Wednesday, July 19th 2017

With this warm weather the moth trap gave a bumper haul of over 40 species with a fair few requiring more detailed examination. These are just a few of the delights from today. A male Chevron:

A female Chevron, which is slightly smaller than the male and less colourful:

A Plain Golden Y, which is similar to a Beautiful Golden Y but lacking a few markings:

Less beautiful, but maybe not to its male counterpart, was this biting female Horse Fly. The male incidently is found gathering pollen on various flowers.

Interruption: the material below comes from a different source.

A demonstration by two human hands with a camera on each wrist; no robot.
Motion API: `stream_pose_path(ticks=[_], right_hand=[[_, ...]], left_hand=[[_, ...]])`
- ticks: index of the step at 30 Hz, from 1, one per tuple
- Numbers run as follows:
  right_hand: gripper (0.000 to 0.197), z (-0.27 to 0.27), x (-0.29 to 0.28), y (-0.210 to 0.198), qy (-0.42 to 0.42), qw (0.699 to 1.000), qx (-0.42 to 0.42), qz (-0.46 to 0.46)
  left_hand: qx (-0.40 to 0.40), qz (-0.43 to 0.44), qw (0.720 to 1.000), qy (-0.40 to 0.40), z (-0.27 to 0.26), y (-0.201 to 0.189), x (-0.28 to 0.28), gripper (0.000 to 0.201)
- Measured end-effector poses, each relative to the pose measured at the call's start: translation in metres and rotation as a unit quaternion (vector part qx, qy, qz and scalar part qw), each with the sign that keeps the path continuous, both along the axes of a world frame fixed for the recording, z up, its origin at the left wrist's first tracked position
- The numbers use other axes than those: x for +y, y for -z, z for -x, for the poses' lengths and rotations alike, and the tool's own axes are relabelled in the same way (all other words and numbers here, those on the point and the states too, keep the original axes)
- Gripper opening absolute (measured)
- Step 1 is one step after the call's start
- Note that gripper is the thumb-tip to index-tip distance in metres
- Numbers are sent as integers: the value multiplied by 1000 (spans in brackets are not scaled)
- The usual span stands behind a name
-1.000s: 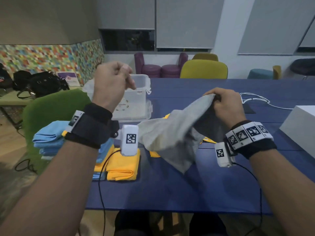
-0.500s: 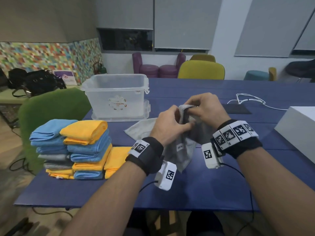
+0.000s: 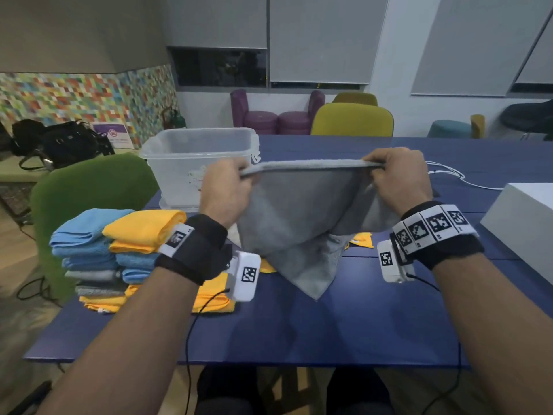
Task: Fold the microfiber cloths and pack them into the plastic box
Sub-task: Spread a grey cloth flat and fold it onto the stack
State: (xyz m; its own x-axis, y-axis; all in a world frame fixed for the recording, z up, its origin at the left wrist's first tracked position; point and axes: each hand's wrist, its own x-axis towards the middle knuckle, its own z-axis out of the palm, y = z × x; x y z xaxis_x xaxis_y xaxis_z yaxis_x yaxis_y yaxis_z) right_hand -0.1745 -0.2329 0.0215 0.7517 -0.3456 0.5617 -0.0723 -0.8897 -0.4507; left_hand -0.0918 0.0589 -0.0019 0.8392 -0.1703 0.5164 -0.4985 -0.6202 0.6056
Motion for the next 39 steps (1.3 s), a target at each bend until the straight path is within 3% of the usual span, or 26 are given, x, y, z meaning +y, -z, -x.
stream_pose_path(ticks=[2, 5, 10, 12, 14, 16, 21, 26, 29, 32, 35, 39], right_hand=[[35, 4, -5, -2, 20, 1000, -11, 1], [36, 10, -12, -5, 36, 999, -31, -6], [33, 18, -20, -16, 48, 997, -66, -16], [24, 22, -22, -21, 48, 994, -92, -31], [19, 23, -24, -24, 49, 989, -126, -60], [21, 23, -26, -23, 50, 983, -147, -96], [27, 16, -25, -6, 58, 965, -168, -195], [30, 5, -22, 15, 72, 963, -80, -246], [30, 1, -13, 22, 79, 952, -46, -291], [21, -4, -1, 26, 71, 946, -39, -314], [16, -5, 21, 29, 7, 921, -51, -386], [17, -5, 59, 29, -100, 881, -45, -460]], left_hand=[[-26, 60, 998, 11, -2, -21, 12, 12], [-52, 159, 985, 50, 10, -55, 25, 16], [-33, 262, 955, 136, 19, -90, 35, 5], [-22, 300, 942, 152, 18, -97, 37, 14], [-20, 326, 932, 157, 14, -102, 39, 42], [-17, 333, 931, 149, 8, -100, 41, 53], [69, 351, 931, 75, -16, -65, 44, 50], [124, 318, 940, 13, -34, -22, 45, 17], [151, 292, 944, -27, -54, 8, 47, 31], [137, 251, 956, -60, -36, 13, 37, 30], [106, 233, 966, -41, -12, 11, 16, 22], [52, 198, 979, 9, 6, 15, -13, 36]])
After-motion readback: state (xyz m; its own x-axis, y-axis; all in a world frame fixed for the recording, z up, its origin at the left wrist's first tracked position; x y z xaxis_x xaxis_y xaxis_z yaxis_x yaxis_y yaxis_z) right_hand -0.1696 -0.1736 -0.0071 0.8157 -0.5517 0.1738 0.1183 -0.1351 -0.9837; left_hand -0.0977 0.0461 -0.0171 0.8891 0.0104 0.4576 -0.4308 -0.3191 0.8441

There are 3,500 known species of horseflies, of which about 150 live in Europe. The female is the one that folk notice most, mainly because the little devils are sucking their blood. Unlike other blood sucking insects they can be quite painful initially when biting; stabbing with the mouthparts and slicing the skin with scissor-like movements of the finely serrate, knife-like mandibles and smaller maxillae. After capillaries are ruptured, anti-coagulant saliva is pumped out through the hypopharynx, and the blood is lapped up using the labella.

Once they are attached they are less painful, feasting until they have had their fill or until they are swatted off.

Stopping off at the Wetland I could see numerous newt larvae, soon to become an eft or newtlet when they lose their external gills and leave the pond. I am unsure if this is a Palmate or Smooth Newt as we have both species on the reserve (as well as Great Crested Newts) and at this age it's hard to distinguish between them. Its external gills are still clearly present!